Now, she's going to have to face the consequences of it. She was ready with fundraising material. But having to talk to Mark Kelly who's running against her and running ahead her on the polls, he also told me that he had his best day, you know, of fundraising in the long time.

STELTER: So, it goes both ways.

LOCKHART: So, it goes both ways. And it's just -- it represents the box the Republicans -- these Republicans are in.

It's hard to see Martha McSally being able to get people enough in the middle when she goes in with Trump.

STELTER: To me, it's also about this broader attempt of media bashing. Media bashing is what unites the modern day GOP. You see this at the White House as well.

It has been 314 days since the last on-camera, formal White House's briefing. You have been keeping close tabs on this.

LOCKHART: Yes.

STELTER: You recently co-signed a letter urging the White House to resume briefings. It's not going to happen, though, is it? To be honest, this is working for Trump. Trump likes it without briefings.

LOCKHART: It's working in one respect.

I mean, one of the things you see a lot of now is Trump officials go on Fox and then everybody quotes them from what they say, Stephanie Grisham, Hogan Gidley, Kellyanne Conway.

Make one exception of Kellyanne Conway. She comes on CNN.

STELTER: That's true. She was on this week.

LOCKHART: And I give her credit for that.

So, in a narrow sense it's working for them. In a broader sense, it's not. One of the things that we wrote in this letter to the president was

having these briefings keeps the government accountable and keeps the government communicating. The messaging around the Iran strike was disastrous because people were just going out every day not coordinating. There wasn't a briefing at the Pentagon every day, a briefing at the State Department, a briefing at the White House where you're giving regular information.

And it makes the policy process much more honest and much more effective.

STELTER: Right.

LOCKHART: So, I think in the long-term, they are hurt considerably by this.

But there is a short term, right-in-front-of-you benefit that where they get to launder (ph) the news through Fox and OANN and other conservative outlets.

STELTER: Right.

Last word to you, Sarah. I'm just curious, as someone preparing to cover the trial, how do you prepare? Like, what do you do? Is it about extra snacks, sensible shoes? What's the plan?

WIRE: You always wear sensible shoes on Capitol Hill.

STELTER: Yes.

WIRE: Marble hallways are -- hallways are pretty tough.

But, yes, extra snacks, and you're hopeful for extra staff. My focus has been a lot on this press access the last few days, and I'd really like to get back to focusing on what's happening inside the chamber.

STELTER: Amen to that.

Sarah, Joe, thank you both for being here.

Coming up, this new revelation from the book, "A Very Stable Genius", describing the president as dangerously uninformed and angry. How explosive revelations from this new book are putting Trump's fitness for office back in question. That's next.

(COMMERCIAL BREAK)

[11:27:14]

STELTER: The disorder, the dysfunction, it's always worse than we thought, worse than we knew. That's the takeaway almost every time there's a new book about the Trump White House, and it comes clearly in "A Very Stable Genius: Donald Trump's Testing of America".

This is the book coming out on Tuesday from Philip Rucker and Carol Leonnig of "The Washington Post." It's been lauded by reviewers and described as a comic horror story.

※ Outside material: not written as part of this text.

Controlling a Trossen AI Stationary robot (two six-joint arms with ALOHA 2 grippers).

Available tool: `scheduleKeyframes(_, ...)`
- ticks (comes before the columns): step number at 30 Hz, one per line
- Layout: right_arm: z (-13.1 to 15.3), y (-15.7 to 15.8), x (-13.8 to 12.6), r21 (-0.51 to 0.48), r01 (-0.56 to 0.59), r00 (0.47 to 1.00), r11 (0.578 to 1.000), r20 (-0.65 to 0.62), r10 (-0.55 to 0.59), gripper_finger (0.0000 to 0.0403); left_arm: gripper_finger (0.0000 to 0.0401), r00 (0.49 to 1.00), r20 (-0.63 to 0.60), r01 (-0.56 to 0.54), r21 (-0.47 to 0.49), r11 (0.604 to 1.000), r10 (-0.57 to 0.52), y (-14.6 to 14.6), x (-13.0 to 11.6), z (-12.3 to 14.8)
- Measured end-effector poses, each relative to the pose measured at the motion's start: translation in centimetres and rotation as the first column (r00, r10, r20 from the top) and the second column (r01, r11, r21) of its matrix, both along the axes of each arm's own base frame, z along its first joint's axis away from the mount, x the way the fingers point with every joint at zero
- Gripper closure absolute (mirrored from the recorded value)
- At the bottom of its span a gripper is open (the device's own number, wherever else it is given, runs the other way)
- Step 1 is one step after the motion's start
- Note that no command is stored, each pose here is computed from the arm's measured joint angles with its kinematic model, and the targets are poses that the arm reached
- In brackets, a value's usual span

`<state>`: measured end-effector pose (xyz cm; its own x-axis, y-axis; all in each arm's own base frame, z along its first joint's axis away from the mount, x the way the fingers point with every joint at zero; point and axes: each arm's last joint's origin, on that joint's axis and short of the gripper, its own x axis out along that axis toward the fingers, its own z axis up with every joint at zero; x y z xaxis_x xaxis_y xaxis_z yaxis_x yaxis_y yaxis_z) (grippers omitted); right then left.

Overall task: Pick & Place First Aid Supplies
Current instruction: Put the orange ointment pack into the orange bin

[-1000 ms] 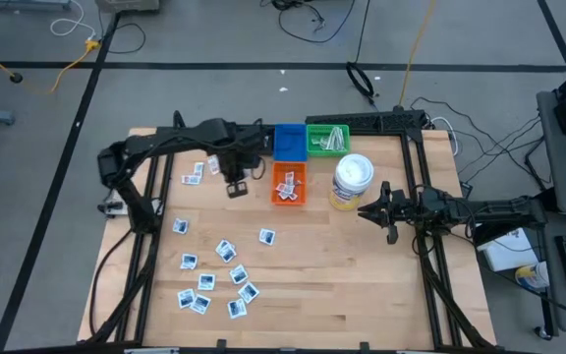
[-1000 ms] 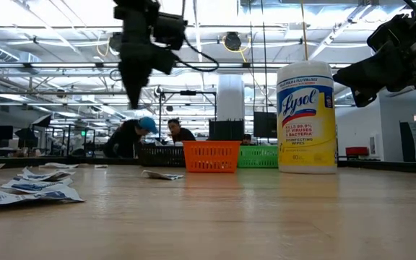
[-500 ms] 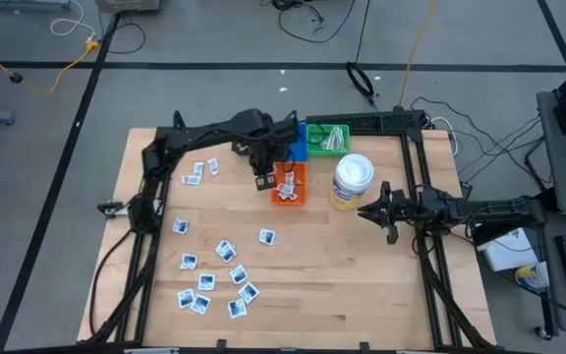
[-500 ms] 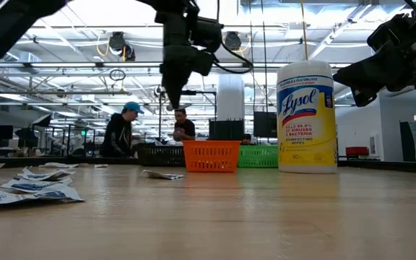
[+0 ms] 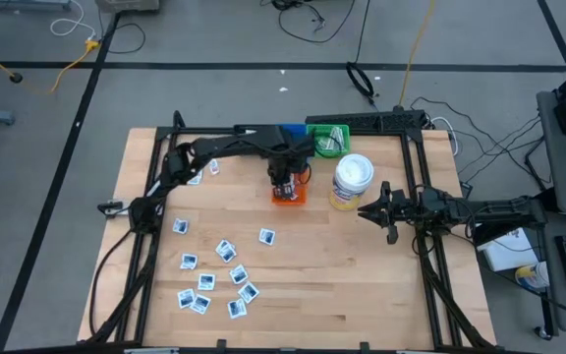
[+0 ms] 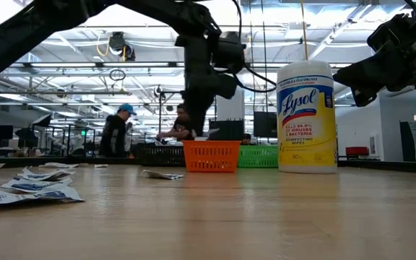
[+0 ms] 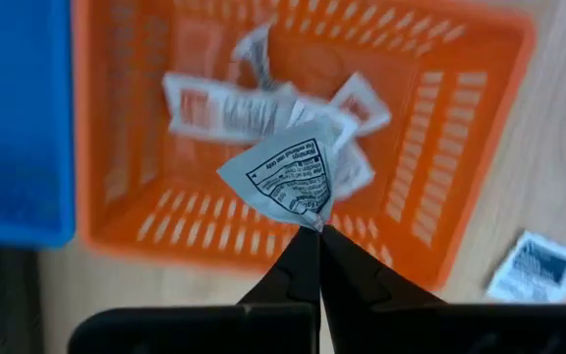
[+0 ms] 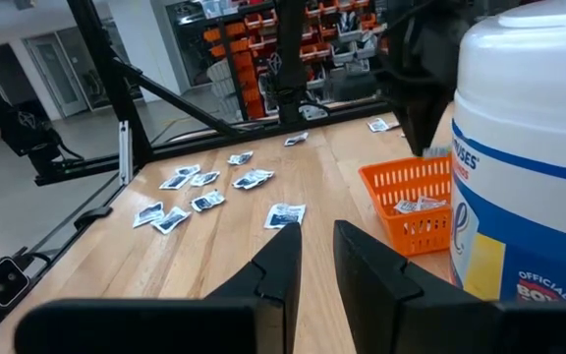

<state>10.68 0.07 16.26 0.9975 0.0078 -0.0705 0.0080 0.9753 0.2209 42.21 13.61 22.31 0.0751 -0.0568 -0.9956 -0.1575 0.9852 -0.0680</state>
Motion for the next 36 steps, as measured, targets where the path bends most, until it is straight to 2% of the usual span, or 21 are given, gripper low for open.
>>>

And let me tell you, thanks in part to these reviews and excerpts, it is already the number one book in the United States, number one in Amazon, number one in Barnes & Noble. It's number bestseller maybe in part because the president has already criticized it.

Look, here are some of the words used by and about the president in the book, verbally and emotionally abusive, angry, volatile, it goes on, it goes on.

In fact, we've created a little bit of a scroll to show you some materials in the book that's so shocking, calling Afghanistan a loser war, talking about the Constitution like it is written in a different language. He's insulting some of his aides like Kirstjen Nielsen, Jeff Sessions, of course, as we've known.

But some of these quotes, they are shocking. They are newly revelatory and that's partly why the book is getting too much attention. But the question I think for all of us, the reporters, for viewers, everybody is any of this shocking anymore or should it be?

Now, back with me now to discuss that is our aforementioned panel, Dahlia Lithwick, Margaret Sullivan and Meridith McGraw.

Meridith, it does seem like every time when there's one of these books, there's, you know, newfound revelation of what happens in the Trump White House. How is it? I'm curious, you work for "Politico", rival news outlet to "The Washington Post", how is that these sources still keep oncoming out of the woodwork with new information all the time?

MCGRAW: Well, there seem to be plenty of stories to go around about working in the White House --

STELTER: Right.

MCGRAW: -- and what goes on behind the scenes, I have not read Phil and Carol's book yet, and I look forward to doing so. But time and time again, we get new revelations of how the president bucked sort of traditional presidential ways and I think this is just yet another book that shows more evidence of that.

STELTER: It sure does. And I guess the key question, Margaret, is whether it is possible to remain shocked every time another book comes out suggesting that the president doesn't know basic geography, is confused about reading the Constitution. These are -- this is about his fitness for office, and yet, I don't think it's even leading many newscasts.

SULLIVAN: Right.

STELTER: It's not even leading this newscast.

SULLIVAN: I think that the -- that's true. I think that the overall themes are very familiar to us. But some of the details truly are shocking and the excerpt that was based on the president's meeting with military officials in which he disparaged them and calling them dopes and losers and so on.

[11:30:00]

And really, I think for me and I read all of this stuff and kept up with it closely. It still was something pretty dramatically new in terms of the level of it and the reactions to it and so on. I mean, I think that, you know, it's a really -- it's a very potent view of what's happening.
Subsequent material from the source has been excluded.